Please copy, character for character, each line from the beginning of the listing to the line containing "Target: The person", including both.

Supplied data:
------------------------------------------------

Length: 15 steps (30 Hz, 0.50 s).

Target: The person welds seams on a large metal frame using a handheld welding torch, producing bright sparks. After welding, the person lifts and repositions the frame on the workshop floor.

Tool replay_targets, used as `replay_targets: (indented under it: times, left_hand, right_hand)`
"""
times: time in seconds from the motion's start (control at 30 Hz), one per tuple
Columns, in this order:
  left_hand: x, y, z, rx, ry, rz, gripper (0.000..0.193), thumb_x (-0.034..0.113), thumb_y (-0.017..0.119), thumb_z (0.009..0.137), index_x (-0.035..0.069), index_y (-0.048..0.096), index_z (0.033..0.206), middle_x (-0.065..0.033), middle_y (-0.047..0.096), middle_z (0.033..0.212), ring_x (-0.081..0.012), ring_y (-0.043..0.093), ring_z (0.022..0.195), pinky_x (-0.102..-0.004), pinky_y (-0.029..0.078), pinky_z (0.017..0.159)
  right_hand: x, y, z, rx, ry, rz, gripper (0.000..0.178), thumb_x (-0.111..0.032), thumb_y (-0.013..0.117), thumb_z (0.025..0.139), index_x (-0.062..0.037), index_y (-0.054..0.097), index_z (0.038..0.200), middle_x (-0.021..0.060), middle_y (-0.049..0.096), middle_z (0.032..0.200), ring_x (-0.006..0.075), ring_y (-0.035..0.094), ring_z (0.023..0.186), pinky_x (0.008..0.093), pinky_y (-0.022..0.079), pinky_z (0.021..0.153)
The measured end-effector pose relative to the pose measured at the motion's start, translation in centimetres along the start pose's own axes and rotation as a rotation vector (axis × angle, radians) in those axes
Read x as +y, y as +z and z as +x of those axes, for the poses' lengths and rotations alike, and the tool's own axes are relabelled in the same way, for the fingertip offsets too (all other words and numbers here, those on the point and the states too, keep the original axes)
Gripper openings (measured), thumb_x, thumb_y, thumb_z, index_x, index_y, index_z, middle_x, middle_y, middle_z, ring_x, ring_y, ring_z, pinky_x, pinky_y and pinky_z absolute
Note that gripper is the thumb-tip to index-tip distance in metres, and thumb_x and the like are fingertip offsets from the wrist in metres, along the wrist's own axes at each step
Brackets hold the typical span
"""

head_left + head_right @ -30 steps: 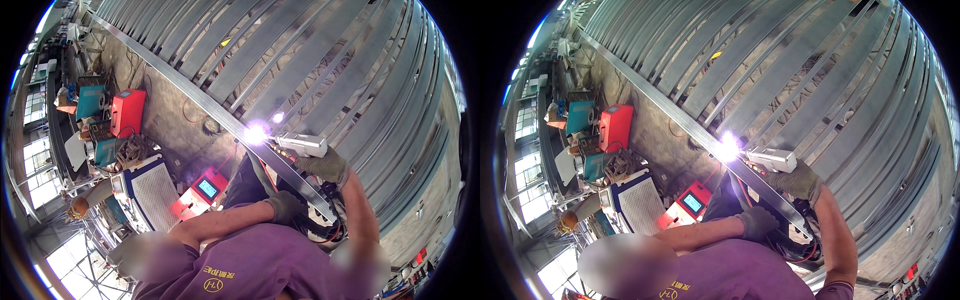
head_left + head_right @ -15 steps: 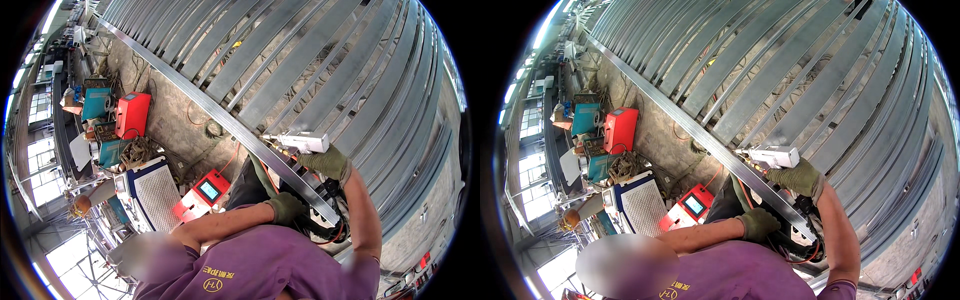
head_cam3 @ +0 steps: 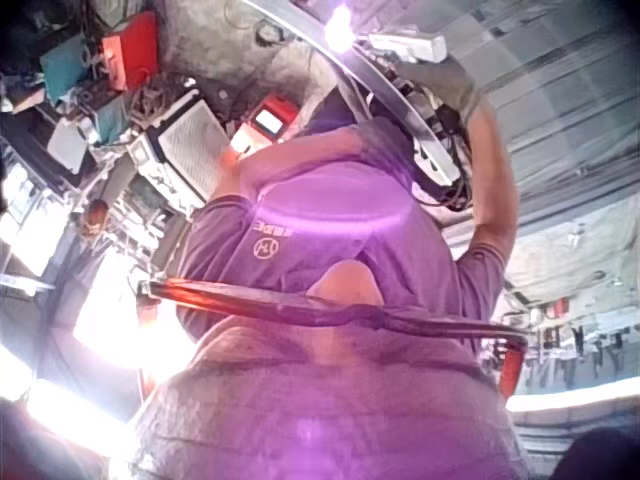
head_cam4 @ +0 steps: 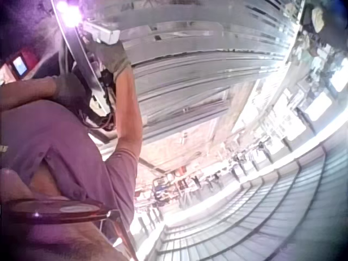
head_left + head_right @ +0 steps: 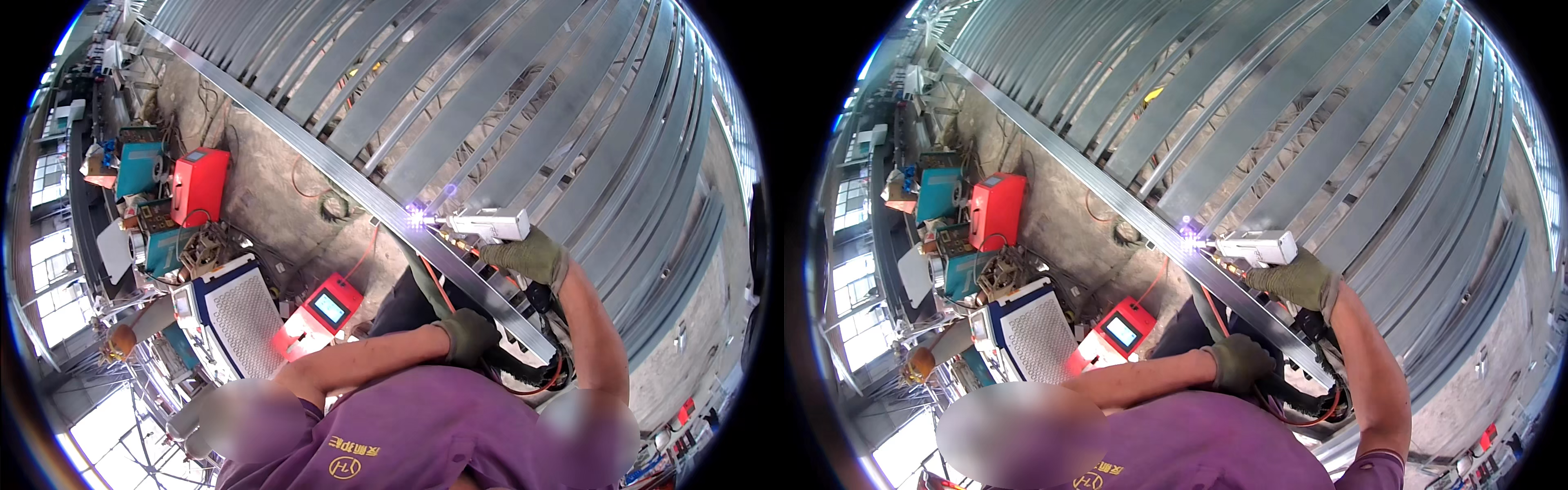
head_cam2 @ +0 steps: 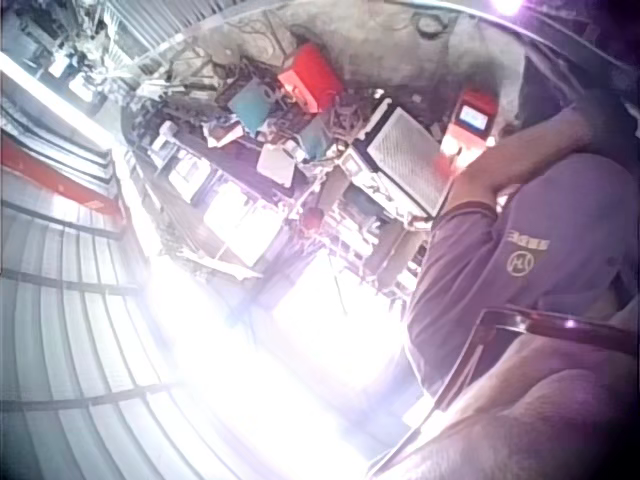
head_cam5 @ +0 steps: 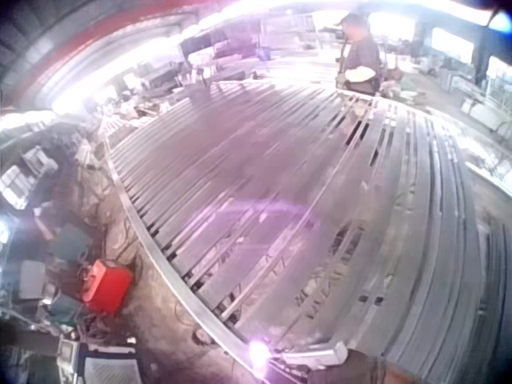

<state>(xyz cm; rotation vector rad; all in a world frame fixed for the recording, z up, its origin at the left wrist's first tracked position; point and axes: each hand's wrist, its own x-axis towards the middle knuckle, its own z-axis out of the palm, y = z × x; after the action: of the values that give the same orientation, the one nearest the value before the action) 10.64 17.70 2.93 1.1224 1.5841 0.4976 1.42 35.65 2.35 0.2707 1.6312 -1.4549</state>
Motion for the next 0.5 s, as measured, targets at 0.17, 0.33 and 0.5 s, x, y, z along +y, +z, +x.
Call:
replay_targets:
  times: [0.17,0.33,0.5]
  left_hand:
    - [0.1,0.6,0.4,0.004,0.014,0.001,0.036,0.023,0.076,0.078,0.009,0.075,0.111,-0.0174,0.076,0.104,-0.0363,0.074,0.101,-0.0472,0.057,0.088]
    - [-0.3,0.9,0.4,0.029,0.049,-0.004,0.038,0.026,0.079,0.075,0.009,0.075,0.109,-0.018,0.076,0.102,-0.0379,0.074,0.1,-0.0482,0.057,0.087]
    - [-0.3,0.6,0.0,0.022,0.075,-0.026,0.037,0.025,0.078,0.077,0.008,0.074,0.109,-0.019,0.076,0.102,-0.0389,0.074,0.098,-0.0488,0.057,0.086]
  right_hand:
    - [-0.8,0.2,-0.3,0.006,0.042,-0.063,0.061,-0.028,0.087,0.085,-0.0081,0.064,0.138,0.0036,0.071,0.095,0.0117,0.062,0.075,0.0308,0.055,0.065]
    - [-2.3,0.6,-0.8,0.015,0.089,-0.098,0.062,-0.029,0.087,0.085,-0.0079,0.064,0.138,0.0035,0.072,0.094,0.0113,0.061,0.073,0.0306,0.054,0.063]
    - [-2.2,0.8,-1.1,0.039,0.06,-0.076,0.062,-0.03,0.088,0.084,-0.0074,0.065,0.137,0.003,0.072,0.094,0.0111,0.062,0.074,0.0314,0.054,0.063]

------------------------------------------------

Answer below:
Length: 15 steps (30 Hz, 0.50 s).

Target: The person welds seams on a large metal frame using a handheld welding torch, producing bright sparks. After welding, the person lifts and repositions the frame on the workshop floor.

This answer is complete as written.